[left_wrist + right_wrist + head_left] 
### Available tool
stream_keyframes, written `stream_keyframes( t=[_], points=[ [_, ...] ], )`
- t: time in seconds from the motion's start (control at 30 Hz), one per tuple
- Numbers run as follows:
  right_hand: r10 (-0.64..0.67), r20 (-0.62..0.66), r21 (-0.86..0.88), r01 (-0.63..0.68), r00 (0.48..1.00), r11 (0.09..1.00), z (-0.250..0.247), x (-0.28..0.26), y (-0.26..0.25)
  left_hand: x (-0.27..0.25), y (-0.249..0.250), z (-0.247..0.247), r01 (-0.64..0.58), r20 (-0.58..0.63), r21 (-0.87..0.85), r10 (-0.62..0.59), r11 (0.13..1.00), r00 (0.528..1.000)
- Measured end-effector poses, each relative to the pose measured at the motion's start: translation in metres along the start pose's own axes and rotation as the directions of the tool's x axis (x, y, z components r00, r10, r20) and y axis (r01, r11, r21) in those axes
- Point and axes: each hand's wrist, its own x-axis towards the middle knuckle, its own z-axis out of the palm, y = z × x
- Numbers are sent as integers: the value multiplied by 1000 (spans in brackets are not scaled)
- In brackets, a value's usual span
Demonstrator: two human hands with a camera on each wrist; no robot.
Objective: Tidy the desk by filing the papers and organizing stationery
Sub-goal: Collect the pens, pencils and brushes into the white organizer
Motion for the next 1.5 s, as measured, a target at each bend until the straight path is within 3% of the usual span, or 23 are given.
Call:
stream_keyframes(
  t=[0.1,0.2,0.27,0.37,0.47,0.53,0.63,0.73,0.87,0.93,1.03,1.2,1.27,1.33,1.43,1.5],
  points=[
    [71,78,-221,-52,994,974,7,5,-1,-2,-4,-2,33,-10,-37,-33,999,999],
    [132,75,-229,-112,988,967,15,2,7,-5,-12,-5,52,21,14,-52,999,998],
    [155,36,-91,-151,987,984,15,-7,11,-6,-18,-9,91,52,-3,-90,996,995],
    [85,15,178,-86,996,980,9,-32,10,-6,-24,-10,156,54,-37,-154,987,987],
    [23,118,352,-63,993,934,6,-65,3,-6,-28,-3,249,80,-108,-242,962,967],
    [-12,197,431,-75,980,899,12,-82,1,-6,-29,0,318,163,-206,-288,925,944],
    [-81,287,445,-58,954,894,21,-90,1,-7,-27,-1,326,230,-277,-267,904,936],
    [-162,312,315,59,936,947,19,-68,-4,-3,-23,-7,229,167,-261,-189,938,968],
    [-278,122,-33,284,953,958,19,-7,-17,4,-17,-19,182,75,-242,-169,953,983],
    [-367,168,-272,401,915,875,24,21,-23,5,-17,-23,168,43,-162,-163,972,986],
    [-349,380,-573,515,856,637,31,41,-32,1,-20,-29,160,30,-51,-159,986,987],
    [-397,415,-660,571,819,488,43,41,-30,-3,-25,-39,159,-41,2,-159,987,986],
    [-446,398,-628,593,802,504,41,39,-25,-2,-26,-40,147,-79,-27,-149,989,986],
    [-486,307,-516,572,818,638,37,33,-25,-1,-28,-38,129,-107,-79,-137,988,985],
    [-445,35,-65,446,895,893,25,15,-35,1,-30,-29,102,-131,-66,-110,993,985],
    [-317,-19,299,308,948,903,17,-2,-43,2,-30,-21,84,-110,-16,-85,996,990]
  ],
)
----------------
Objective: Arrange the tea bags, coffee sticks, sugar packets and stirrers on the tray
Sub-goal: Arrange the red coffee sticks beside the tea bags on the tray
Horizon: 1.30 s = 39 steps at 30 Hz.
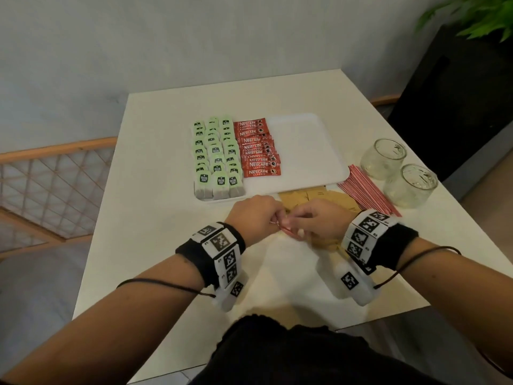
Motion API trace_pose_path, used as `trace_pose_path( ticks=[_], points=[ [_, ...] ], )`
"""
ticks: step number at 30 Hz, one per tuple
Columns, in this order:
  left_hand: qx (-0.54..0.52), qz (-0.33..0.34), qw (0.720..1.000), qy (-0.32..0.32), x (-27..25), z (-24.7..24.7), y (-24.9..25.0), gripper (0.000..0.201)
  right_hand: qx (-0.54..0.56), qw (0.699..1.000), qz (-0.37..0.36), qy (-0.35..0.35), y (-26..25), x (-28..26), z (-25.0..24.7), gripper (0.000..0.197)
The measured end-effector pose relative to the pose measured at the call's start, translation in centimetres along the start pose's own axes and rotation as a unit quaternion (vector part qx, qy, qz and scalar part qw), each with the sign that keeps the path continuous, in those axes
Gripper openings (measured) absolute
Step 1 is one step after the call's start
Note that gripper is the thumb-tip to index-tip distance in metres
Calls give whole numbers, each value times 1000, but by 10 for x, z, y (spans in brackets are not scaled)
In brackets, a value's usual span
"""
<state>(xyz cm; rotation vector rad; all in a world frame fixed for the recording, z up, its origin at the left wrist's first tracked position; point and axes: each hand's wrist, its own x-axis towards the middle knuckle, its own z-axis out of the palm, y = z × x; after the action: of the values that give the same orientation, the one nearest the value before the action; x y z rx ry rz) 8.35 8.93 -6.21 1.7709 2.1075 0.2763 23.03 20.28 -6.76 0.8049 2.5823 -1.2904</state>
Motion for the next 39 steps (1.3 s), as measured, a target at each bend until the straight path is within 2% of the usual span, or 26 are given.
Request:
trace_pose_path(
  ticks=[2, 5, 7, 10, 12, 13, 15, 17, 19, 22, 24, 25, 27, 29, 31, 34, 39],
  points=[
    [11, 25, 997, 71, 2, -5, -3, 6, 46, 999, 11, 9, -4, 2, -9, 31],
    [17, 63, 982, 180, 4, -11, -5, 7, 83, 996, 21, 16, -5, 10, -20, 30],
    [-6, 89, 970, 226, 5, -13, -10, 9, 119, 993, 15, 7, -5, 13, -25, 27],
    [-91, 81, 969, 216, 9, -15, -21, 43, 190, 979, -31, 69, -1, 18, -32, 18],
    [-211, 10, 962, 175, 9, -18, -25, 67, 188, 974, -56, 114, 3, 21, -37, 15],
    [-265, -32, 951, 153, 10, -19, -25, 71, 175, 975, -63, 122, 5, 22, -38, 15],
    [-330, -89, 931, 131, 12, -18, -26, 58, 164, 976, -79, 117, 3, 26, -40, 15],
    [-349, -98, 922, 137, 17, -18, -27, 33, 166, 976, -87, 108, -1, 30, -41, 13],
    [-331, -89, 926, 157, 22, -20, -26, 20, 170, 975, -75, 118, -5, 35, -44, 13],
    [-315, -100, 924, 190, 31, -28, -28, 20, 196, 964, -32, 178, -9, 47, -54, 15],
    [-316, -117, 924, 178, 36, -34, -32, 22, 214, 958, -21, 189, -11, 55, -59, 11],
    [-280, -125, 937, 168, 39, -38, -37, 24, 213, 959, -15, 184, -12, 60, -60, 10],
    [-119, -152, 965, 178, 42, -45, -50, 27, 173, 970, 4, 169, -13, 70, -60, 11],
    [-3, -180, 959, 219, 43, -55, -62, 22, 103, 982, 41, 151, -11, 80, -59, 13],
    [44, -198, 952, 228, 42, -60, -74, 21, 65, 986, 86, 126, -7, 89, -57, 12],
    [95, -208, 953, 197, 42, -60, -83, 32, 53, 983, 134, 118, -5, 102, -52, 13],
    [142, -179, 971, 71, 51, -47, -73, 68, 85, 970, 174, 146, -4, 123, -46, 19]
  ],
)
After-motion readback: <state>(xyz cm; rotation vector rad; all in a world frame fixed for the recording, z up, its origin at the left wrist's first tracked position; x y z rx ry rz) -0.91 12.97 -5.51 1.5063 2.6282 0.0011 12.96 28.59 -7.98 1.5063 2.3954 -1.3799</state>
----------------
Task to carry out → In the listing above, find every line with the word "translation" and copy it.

Written solution →
- Measured end-effector poses, each relative to the pose measured at the motion's start: translation in metres along the start pose's own axes and rotation as the directions of the tool's x axis (x, y, z components r00, r10, r20) and y axis (r01, r11, r21) in those axes
The measured end-effector pose relative to the pose measured at the call's start, translation in centimetres along the start pose's own axes and rotation as a unit quaternion (vector part qx, qy, qz and scalar part qw), each with the sign that keeps the path continuous, in those axes

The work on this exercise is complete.